**Task to complete:** Up to and including the line containing "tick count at", retype each line of the listing below exactly, beginning with the first.

**Given material:**

_ _ _ _ _

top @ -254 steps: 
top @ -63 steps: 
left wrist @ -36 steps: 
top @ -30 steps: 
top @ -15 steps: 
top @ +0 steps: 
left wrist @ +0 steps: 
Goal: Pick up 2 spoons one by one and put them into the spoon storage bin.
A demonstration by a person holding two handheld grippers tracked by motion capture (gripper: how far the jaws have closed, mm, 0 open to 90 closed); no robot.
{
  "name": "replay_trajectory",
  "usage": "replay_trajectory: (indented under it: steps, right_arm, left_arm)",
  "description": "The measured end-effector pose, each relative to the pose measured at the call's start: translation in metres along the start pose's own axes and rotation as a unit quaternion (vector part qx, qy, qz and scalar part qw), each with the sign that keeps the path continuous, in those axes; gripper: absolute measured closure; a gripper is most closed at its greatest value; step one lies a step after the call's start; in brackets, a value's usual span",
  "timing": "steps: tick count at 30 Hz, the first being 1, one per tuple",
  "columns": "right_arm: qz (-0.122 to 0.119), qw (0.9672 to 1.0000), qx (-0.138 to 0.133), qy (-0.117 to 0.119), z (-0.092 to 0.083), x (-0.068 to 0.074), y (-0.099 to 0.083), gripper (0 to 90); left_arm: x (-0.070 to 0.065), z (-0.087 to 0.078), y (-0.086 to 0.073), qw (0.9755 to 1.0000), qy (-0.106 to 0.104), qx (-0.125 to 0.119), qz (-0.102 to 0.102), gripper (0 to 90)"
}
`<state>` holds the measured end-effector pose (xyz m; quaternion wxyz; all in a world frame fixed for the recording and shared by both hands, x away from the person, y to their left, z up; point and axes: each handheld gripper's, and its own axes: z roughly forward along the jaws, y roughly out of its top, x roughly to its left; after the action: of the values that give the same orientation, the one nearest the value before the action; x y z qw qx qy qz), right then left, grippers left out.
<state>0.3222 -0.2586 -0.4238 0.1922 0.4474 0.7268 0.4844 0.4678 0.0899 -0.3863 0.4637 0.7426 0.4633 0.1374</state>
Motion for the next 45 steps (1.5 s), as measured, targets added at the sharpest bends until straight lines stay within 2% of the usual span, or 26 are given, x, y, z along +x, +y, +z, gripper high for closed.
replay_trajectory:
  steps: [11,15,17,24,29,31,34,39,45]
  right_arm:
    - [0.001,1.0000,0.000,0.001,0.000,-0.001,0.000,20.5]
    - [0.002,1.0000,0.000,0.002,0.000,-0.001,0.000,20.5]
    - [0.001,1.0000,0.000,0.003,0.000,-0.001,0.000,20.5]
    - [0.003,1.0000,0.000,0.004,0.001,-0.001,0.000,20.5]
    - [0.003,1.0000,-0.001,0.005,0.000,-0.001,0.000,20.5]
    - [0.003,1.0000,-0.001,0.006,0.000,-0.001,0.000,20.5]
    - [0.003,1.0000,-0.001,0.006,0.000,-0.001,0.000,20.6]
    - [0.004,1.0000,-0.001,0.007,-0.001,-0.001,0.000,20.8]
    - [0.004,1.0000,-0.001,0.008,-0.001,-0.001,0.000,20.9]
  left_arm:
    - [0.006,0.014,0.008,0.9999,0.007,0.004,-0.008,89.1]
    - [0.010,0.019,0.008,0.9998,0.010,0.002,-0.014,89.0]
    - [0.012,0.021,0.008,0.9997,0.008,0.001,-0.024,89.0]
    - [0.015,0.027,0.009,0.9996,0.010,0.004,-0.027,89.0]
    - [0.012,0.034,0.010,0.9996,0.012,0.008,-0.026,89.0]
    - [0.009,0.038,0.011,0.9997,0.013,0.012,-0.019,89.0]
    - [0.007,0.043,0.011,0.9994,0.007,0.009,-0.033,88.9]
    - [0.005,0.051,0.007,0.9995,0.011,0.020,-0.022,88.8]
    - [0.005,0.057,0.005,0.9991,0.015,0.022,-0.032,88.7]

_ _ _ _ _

**Problem solution:**
top @ -254 steps: 
top @ -63 steps: 
left wrist @ -36 steps: 
top @ -30 steps: 
top @ -15 steps: 
top @ +0 steps: 
left wrist @ +0 steps: 
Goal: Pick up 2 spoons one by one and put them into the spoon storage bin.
A demonstration by a person holding two handheld grippers tracked by motion capture (gripper: how far the jaws have closed, mm, 0 open to 90 closed); no robot.
{
  "name": "replay_trajectory",
  "usage": "replay_trajectory: (indented under it: steps, right_arm, left_arm)",
  "description": "The measured end-effector pose, each relative to the pose measured at the call's start: translation in metres along the start pose's own axes and rotation as a unit quaternion (vector part qx, qy, qz and scalar part qw), each with the sign that keeps the path continuous, in those axes; gripper: absolute measured closure; a gripper is most closed at its greatest value; step one lies a step after the call's start; in brackets, a value's usual span",
  "timing": "steps: tick count at 30 Hz, the first being 1, one per tuple",

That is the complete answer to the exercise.